EXERCISE GOAL => Retype the whole listing exactly.
─── DATA BELOW
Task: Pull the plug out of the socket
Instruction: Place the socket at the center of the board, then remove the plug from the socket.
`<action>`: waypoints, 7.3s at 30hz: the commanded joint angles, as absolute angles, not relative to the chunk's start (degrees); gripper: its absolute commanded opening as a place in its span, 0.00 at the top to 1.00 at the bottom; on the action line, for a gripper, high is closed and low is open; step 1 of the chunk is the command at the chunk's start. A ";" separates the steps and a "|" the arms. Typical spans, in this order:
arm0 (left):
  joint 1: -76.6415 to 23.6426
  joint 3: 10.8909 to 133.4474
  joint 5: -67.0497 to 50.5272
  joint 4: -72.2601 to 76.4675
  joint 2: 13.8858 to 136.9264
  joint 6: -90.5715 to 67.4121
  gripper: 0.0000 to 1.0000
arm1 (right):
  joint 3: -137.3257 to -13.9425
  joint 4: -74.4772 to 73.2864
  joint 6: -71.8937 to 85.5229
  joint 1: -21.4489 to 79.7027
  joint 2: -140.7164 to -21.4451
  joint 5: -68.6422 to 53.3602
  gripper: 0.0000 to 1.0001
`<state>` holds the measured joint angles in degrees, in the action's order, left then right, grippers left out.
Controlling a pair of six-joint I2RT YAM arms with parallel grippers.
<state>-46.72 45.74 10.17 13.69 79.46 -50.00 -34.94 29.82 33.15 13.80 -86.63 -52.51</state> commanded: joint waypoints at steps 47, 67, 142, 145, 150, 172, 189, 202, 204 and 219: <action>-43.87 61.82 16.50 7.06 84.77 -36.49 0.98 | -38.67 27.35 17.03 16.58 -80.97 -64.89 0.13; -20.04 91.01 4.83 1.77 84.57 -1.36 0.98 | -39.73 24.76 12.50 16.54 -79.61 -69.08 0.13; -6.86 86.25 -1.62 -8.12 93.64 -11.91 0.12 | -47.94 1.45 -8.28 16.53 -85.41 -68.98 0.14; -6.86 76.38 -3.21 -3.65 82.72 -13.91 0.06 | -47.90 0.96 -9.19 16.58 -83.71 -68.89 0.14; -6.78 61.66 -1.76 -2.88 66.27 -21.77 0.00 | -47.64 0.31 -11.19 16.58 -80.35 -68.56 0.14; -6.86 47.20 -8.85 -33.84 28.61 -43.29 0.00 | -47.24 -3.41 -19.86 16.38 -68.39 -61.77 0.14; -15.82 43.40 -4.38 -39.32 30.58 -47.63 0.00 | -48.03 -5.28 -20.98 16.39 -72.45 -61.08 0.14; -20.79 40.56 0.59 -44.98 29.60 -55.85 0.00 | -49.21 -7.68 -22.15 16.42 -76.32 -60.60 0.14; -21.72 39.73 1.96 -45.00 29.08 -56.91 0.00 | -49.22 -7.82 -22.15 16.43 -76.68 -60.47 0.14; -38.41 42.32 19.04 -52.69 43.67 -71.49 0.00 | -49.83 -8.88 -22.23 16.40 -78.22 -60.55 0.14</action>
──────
EXERCISE RESULT =>
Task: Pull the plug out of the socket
Instruction: Place the socket at the center of the board, then remove the plug from the socket.
`<action>`: waypoints, 7.3s at 30hz: the commanded joint angles, as absolute angles, not relative to the chunk's start (degrees); gripper: its absolute commanded opening as a place in its span, 0.00 at the top to 1.00 at the bottom; on the action line, for a gripper, high is closed and low is open; step 1 of the chunk is the command at the chunk's start. A ";" separates the steps and a "|" the arms. Typical spans, in this order:
arm0 (left):
  joint 1: -76.6415 to 23.6426
  joint 3: 10.8909 to 133.4474
  joint 5: -67.0497 to 50.5272
  joint 4: -72.2601 to 76.4675
  joint 2: 13.8858 to 136.9264
  joint 6: -90.5715 to 67.4121
  gripper: 0.0000 to 1.0000
arm1 (right):
  joint 3: -137.3257 to -13.9425
  joint 4: -74.4772 to 73.2864
  joint 6: -71.8937 to 85.5229
  joint 1: -21.4489 to 79.7027
  joint 2: -140.7164 to -21.4451
  joint 5: -68.6422 to 53.3602
  gripper: 0.0000 to 1.0001
`<state>` holds the measured joint angles in degrees, in the action's order, left then right, grippers left out.
Controlling a pair of six-joint I2RT YAM arms with parallel grippers.
<state>-46.72 45.74 10.17 13.69 79.46 -50.00 -34.94 29.82 33.15 13.80 -86.63 -52.51</state> commanded: joint waypoints at steps 47, 67, 142, 145, 150, 172, 189, 202, 204 and 219: <action>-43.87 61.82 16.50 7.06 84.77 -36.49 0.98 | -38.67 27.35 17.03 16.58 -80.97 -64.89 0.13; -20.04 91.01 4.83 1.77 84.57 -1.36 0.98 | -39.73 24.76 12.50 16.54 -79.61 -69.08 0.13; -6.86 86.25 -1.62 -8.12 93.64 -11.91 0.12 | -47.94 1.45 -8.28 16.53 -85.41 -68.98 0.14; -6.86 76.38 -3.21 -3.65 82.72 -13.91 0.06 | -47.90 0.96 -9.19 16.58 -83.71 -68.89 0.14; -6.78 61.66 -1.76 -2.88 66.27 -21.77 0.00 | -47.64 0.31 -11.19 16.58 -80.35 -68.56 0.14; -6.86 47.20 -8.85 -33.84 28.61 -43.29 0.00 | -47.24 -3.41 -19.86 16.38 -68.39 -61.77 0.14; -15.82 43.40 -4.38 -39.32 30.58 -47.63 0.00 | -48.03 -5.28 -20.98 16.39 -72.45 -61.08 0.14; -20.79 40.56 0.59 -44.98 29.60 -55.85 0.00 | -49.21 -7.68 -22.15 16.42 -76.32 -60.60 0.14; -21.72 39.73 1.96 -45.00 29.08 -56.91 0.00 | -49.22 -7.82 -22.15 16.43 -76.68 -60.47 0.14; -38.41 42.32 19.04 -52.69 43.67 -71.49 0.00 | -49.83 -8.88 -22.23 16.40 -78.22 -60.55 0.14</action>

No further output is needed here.